Work instruction:
With the exception of the pictures, write out the data below precisely.

Given information:

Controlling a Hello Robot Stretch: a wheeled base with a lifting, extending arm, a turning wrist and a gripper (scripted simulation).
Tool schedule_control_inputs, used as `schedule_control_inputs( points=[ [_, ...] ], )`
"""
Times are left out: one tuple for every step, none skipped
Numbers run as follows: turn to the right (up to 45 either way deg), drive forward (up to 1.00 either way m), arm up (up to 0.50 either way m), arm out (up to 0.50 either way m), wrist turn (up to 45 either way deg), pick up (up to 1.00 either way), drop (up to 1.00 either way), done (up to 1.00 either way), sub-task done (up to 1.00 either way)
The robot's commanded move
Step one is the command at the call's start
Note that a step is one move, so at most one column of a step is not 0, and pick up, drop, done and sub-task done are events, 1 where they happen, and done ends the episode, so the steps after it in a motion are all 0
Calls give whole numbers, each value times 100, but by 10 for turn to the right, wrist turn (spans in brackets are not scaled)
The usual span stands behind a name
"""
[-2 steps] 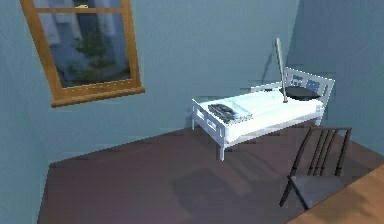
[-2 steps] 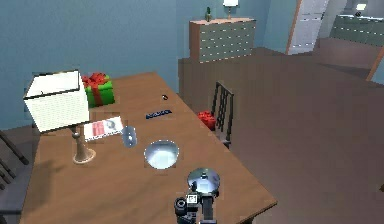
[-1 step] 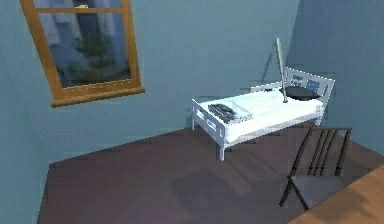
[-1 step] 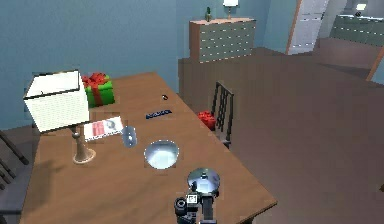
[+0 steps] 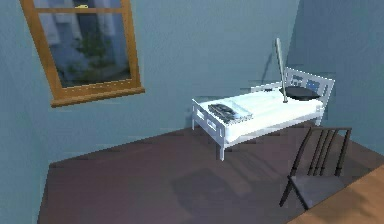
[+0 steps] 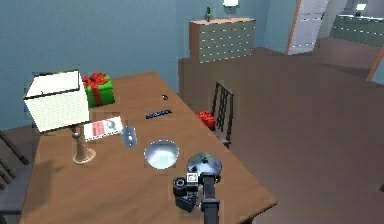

Answer space:
Controlling a Hello Robot Stretch: a wheeled base with a lifting, extending arm, a turning wrist and a gripper (scripted simulation).
Tool schedule_control_inputs, used as `schedule_control_inputs( points=[ [_, ...] ], )`
"""
Times are left out: one tuple for every step, none skipped
Numbers run as follows: turn to the right (up to 45 either way deg), drive forward (up to 1.00 either way m), arm up (up to 0.50 either way m), arm out (up to 0.50 either way m), wrist turn (up to 45 either way deg), pick up (up to 1.00 either way), drop (up to 1.00 either way), done (up to 1.00 either way), sub-task done (up to 1.00 either way)
The robot's commanded move
Step one is the command at the call's start
Note that a step is one move, so at most one column of a step is not 0, and pick up, drop, done and sub-task done are events, 1 where they happen, and done ends the episode, so the steps after it in a motion are all 0
Calls give whole numbers, each value times 100, but by 10 for turn to the right, wrist turn (spans in brackets are not scaled)
The usual span stands behind a name
"""
[-2 steps] 
[-2 steps] 
[-1 step] 
[-1 step] 
[+0 steps] 
[+0 steps] 

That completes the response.